V20は2022年モデルで、5G対応端末だが、技適を取得しているのは、いずれもDOOGEEの2020年モデルであり、それらは4G端末だ。つまりV20は技適取得を詐称している。
5G対応
5G NSA (Non Stand Alone)通信
4G (LTE)時代は、端末とキャリアの対応バンドを照合するだけで事足りていた。5G時代に厄介なのは、5G NSA通信だ。
これはLTEと5G周波数の組み合わせで通信をする。その組み合わせはLTE、5G周波数、1対1の組み合わせとは限らず、複数対複数の場合がある。対応LTEバンドに欠損があると、そのバンドを含む全ての組み合わせが機能しないことになる。
つまりキャリアの5G通信圏内であっても、4G通信しか機能しない場合があるのだ。
k-tai.watch.impress.co.jp
www.itmedia.co.jp
V20の場合、LTEバンド11、21、42に対応していない。上記資料を確認すると、これらを含む組み合わせ数は多いことが予想できるため、V20では、5G NSA通信が機能しない場面も多いことが予想できる。
LTE + 5G周波数の組み合わせは公表されておらず、キャリアに問い合わせても教えてはもらえないだろう。素直に、技適取得したSIMフリー端末を導入しても、それが全ての5G NSA通信に対応していることを保証するものではない。
確認するには、次の手順を経るしかないだろう。
- キャリアの対応端末を確認する
- それらの対応バンドを確認する
- SIMフリー端末の対応バンドと照合する
エンジニア・モード
グローバル仕様のSIMフリー端末は、一般的に次のネットワークに対応している。
CDMA | いわゆる3G 日本国外 |
EvDo | CDMA2000 AU系 |
GSM | いわゆる2G |
LTE | いわゆる4G |
NR | 5G NR |
TDSCDMA | TD-SCDMA 中国系 |
W-CDMA | いわゆる3G ドコモ、ソフトバンク系 |
端末のデフォルト設定は、総じて全選択されており、そのままでも通信できることが多いのだが、キャリアによってはユーザー自ら、適切なものを選択し直さなければならない。それはエンジニア・モードから行う。
一般的には次の番号で入ることができるが、端末によっては異なる番号の場合もある。
*#*#4636#*#*
変更するのは、次の項目だ。
Phone info > Set Preferred Network Type
またRadio Bandも変更する必要がある。Japan、あるいはAutomaticのいずれか機能する方を選ぶ。

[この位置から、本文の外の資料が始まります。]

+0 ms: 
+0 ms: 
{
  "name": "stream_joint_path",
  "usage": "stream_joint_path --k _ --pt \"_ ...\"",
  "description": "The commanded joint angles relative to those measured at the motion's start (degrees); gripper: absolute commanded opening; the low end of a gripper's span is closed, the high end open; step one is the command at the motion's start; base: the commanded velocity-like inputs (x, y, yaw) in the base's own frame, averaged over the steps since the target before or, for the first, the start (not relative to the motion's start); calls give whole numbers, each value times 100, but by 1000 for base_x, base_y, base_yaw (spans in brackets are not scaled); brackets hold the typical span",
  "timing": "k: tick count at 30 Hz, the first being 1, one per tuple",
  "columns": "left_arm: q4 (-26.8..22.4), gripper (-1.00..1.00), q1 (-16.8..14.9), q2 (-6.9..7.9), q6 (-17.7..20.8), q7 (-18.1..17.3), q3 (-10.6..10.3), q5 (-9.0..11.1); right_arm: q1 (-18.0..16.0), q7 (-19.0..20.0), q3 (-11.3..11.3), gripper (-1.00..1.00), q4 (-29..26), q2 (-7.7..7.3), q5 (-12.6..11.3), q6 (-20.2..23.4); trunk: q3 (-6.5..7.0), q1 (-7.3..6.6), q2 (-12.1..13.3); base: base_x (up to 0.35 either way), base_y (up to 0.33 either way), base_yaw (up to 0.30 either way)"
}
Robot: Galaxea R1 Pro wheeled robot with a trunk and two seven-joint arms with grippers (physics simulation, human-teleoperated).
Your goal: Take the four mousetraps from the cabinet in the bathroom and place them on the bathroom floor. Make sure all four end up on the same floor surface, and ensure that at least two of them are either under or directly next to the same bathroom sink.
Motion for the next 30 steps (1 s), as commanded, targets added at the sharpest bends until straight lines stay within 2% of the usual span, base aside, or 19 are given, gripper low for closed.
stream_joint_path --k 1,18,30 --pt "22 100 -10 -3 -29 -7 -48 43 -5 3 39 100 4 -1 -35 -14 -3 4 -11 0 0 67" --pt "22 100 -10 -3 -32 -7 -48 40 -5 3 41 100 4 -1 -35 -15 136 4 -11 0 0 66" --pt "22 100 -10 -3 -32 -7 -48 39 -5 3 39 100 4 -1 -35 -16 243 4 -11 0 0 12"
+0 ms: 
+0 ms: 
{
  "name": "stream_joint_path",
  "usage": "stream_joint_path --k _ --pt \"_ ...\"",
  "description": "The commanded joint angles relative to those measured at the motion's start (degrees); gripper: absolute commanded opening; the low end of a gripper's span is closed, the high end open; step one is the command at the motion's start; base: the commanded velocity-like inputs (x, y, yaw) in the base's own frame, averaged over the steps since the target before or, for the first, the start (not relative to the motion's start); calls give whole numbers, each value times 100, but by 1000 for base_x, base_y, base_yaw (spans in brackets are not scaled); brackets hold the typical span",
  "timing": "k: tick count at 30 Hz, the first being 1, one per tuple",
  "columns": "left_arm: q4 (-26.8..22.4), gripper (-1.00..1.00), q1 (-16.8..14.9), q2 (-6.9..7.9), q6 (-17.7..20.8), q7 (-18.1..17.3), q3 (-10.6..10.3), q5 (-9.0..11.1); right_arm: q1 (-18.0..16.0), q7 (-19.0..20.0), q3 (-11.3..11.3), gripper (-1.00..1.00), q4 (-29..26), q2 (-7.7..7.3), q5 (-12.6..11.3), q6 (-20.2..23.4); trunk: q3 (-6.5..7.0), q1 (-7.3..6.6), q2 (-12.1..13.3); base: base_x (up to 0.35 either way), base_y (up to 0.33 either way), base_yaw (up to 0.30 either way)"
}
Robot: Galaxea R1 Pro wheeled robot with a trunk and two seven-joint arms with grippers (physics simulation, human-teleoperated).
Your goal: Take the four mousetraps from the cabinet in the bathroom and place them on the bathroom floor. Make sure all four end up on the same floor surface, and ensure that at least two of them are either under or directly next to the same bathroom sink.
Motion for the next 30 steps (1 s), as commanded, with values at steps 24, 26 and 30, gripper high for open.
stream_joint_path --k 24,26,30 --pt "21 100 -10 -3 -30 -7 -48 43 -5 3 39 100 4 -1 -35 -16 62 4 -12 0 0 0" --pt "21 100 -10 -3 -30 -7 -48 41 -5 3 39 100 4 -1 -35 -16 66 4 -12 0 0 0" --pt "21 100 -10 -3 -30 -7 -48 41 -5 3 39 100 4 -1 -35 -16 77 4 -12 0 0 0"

Select radio band > Japan Select radio band > Automatic
これらの設定についても、キャリアがサポートしてくれることはなく、技適取得したSIMフリー端末であったとしても、基本的にはユーザーが自ら対応しなくてはならない。
政府系アプリ(マイナポータル、ワクチン接種など)
技適、5G対応は、まだ購入前に調べることのできる余地がある。特にマイナー端末を使用する場合、政府系アプリが厄介なのは、Google Playからダウンロードしようとするまで、事前に対応可否を確認できないことだ。

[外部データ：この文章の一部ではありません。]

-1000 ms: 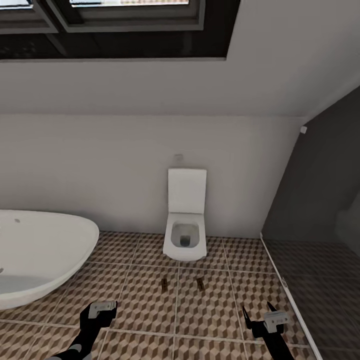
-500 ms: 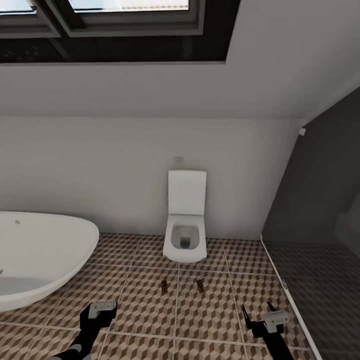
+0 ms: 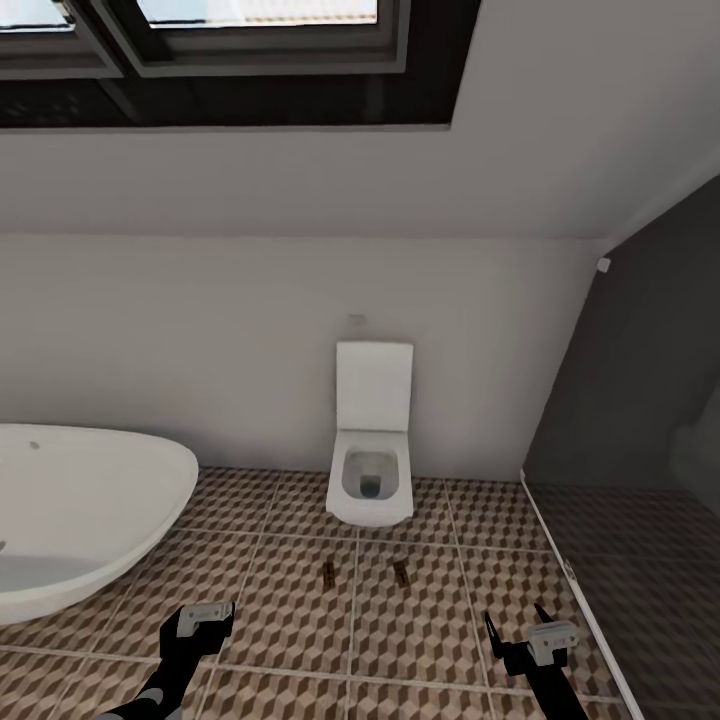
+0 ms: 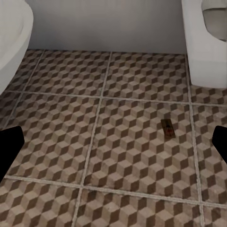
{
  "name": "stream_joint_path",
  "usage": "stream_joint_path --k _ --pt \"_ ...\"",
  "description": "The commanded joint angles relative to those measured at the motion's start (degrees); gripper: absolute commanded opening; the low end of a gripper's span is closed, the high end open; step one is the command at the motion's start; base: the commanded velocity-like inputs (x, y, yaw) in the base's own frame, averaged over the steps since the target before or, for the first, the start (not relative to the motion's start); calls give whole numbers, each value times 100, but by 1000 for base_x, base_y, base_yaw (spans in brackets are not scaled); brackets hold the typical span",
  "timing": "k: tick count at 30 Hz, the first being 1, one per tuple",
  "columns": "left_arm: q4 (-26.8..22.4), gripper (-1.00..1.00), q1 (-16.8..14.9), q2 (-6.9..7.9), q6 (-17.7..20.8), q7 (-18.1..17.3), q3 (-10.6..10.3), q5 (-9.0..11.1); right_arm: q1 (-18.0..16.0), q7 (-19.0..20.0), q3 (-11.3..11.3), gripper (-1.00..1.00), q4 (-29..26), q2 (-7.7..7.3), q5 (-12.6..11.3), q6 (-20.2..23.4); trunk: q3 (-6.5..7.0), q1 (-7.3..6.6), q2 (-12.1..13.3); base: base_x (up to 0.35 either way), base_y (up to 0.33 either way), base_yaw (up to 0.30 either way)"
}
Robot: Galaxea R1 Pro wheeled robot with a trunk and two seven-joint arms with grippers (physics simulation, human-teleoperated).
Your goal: Take the four mousetraps from the cabinet in the bathroom and place them on the bathroom floor. Make sure all four end up on the same floor surface, and ensure that at least two of them are either under or directly next to the same bathroom sink.
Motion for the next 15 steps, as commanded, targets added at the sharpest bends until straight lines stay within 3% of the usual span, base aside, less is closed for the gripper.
stream_joint_path --k 1,15 --pt "21 100 -10 -3 -30 -7 -48 42 -5 3 39 100 4 -1 -36 -16 -7 4 -12 0 0 0" --pt "21 100 -10 -3 -30 -7 -48 39 -5 -1 39 100 4 -4 -36 -16 105 4 -12 0 0 0"
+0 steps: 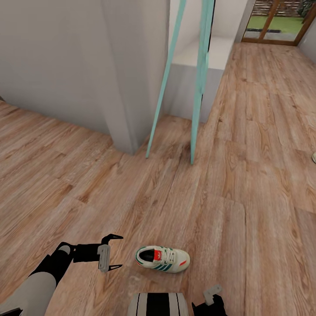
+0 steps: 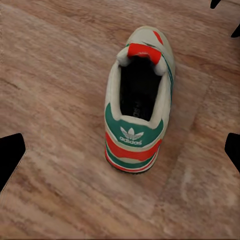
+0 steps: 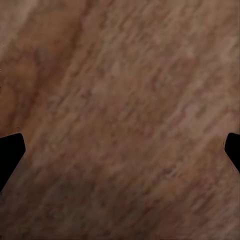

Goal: Pick up the two gym shoes and the two sandals from the corridor floor and place them onto the hallstand (shoe rack) in the corridor, making sure they are on the rack and not on the floor. Arrange them so the two gym shoes are next to each other and the two sandals are next to each other.

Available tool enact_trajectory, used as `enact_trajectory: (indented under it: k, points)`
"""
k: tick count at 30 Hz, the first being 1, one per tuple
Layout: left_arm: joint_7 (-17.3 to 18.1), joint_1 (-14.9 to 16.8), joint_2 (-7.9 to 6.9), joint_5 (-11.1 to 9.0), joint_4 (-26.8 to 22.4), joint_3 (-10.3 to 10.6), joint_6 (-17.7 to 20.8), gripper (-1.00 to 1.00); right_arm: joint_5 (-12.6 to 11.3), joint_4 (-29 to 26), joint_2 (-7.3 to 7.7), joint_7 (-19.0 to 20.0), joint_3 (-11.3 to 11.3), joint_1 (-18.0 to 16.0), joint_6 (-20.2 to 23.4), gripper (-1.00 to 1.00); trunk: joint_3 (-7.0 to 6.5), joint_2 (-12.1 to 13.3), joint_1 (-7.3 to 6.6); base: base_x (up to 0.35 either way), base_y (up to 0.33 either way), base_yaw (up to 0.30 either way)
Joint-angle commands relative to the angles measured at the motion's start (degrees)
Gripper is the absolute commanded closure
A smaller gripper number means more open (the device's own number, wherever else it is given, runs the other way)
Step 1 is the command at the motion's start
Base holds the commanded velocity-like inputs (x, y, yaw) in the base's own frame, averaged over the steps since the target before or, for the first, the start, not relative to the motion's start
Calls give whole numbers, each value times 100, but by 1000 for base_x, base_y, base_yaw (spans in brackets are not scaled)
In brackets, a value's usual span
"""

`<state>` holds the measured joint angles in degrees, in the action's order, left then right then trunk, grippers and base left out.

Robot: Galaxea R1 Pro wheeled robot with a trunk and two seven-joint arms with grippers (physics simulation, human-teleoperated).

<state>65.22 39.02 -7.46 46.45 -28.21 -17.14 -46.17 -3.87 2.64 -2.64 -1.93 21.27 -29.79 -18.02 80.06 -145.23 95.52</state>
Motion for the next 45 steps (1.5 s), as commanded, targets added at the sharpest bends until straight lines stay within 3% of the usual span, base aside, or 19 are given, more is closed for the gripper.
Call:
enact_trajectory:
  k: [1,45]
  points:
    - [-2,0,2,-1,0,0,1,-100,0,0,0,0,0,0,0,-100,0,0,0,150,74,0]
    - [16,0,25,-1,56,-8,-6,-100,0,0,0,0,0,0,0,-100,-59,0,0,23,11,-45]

例えば、マイナポータルでは対応機種を掲載しているが、次の記述も添えられている。
記載の通信事業者以外の携帯電話サービス・公衆無線LAN(Wi-Fi)環境でも、
データ通信が正常に行える場合には、マイナポータルアプリを利用することができます。
マイナポータルアプリに対応しているスマートフォン等を教えてください。 | よくある質問|マイナポータル
特に、次の2点が関連している。
- NFC (Near Field Communication)対応可否
- Google Playからのアプリ・ダウンロード可否
NFC自体はグローバル規格ではあるものの、実態は複数規格の総称であり、Suica、マイナンバーなど、対応規格が異なっている。
アプリはGoogle Playからダウンロードするのが一般的だが、端末によってはダウンロードが制限されている場合がある。特にマイナー機種を利用する場合、実地確認するまで分からないのは、場合によっては深刻なリスク要因だ。
Google Playからダウンロードできなくても、いわゆるフリーapkをインストールし、動作させることはできるかもしれない。しかし、やはり次の深刻なリスクを伴う。幾ら自己責任とはいえ、とてもお勧めできるものではない。
- apk自体の安全性
- マイナンバーというかなり重要な個人情報を扱うリスク
ストリーミング・サービスとHD再生 - デジタル著作権管理
Netflixをはじめとする、ストリーミング・サービスの視聴は日常となった。スマートフォンに搭載されている画面もFHD以上から4Kクラスまでが一般的となり、スマートフォンで視聴するユーザーも珍しくはないだろう。
問題は、そのサービサーが許容する再生解像度だ。一部の端末では、HD再生不可のリスクがある。そしてこれはSIMフリー端末に限らず、一般的な端末にも当てはまる問題だ。
Widevine*3のエコシステムは次のようになっている。
- Widevine L1~3という、3段階のセキュリティ・レベルがある。
- 対応端末、あるいはプレイヤーのL1~3判定は、Googleが行う。
- L1であっても、事後格下げもある。そして実際あった。
- L1対応端末(あるいはプレイヤー)のみ、HD再生を許すストリーミング・サービスが存在する。
このエコシステムに一般ユーザーは関与できない。DRM Info*4を用いて、端末の対応状況を調べることができるとはいえ、対応状況を知ったからと言って、ユーザーがそれを変える手立てはない。
Widevine参加企業を見ればわかるように、マイナー端末のベンダーはメンバーではない。そして、そのようなベンダーの端末がWidevine L1判定されるかと言えば…それはGoogle次第だ。
もしストリーミング・サービスの再生品質が重要だと考えるユーザーにとって、有意義と思われる対応策は、参加ベンダーの端末を購入し続ける以外にない。
ちなみにAndroid DRM frameworkが、L1~3を判定するコードを提供している。
support.google.com
余談 - 5G時代のSIMフリー、マイナー端末選択の意義
MNPを前提とすれば、SIMフリーであることは、あらゆるユーザーにとってメリットがある。とはいえ、5Gサービスが始まり、政府系アプリのようにスマートフォンが日常に組み込まれるようになると、かつてのように端末仕様の確認だけでは、日常利用に支障をきたすリスクが避けられない。
- 通信キャリアの無料枠を活用するセカンド端末
- 一般的な端末にはない特徴的な要素に対する需要
など、日常利用する端末に+αするような用途に適用する以外、わざわざリスクを許容してまで、マイナー端末を導入する意義を見出すのは難しいだろう。
また円安傾向は、SIMフリー端末のコストパフォーマンス・メリットも解消してしまった。円安傾向下に置いて、iPhone SEシリーズやGoogle Pixel 6a*5のようなミドルクラスの端末の方が、コストパフォーマンス面においても、キャリア・サポートを含めたリスクの観点からも、圧倒的に優れている。
例えば、Surface Duo*6や、Nothing Phone (1)*7のように、SIMフリー・マイナー端末のリスクを考慮して、それでもなお一部のユーザーには魅力的に映る、彼らを引き付ける要素を備えない限り、マイナー端末の存在意義は薄れていくだろう。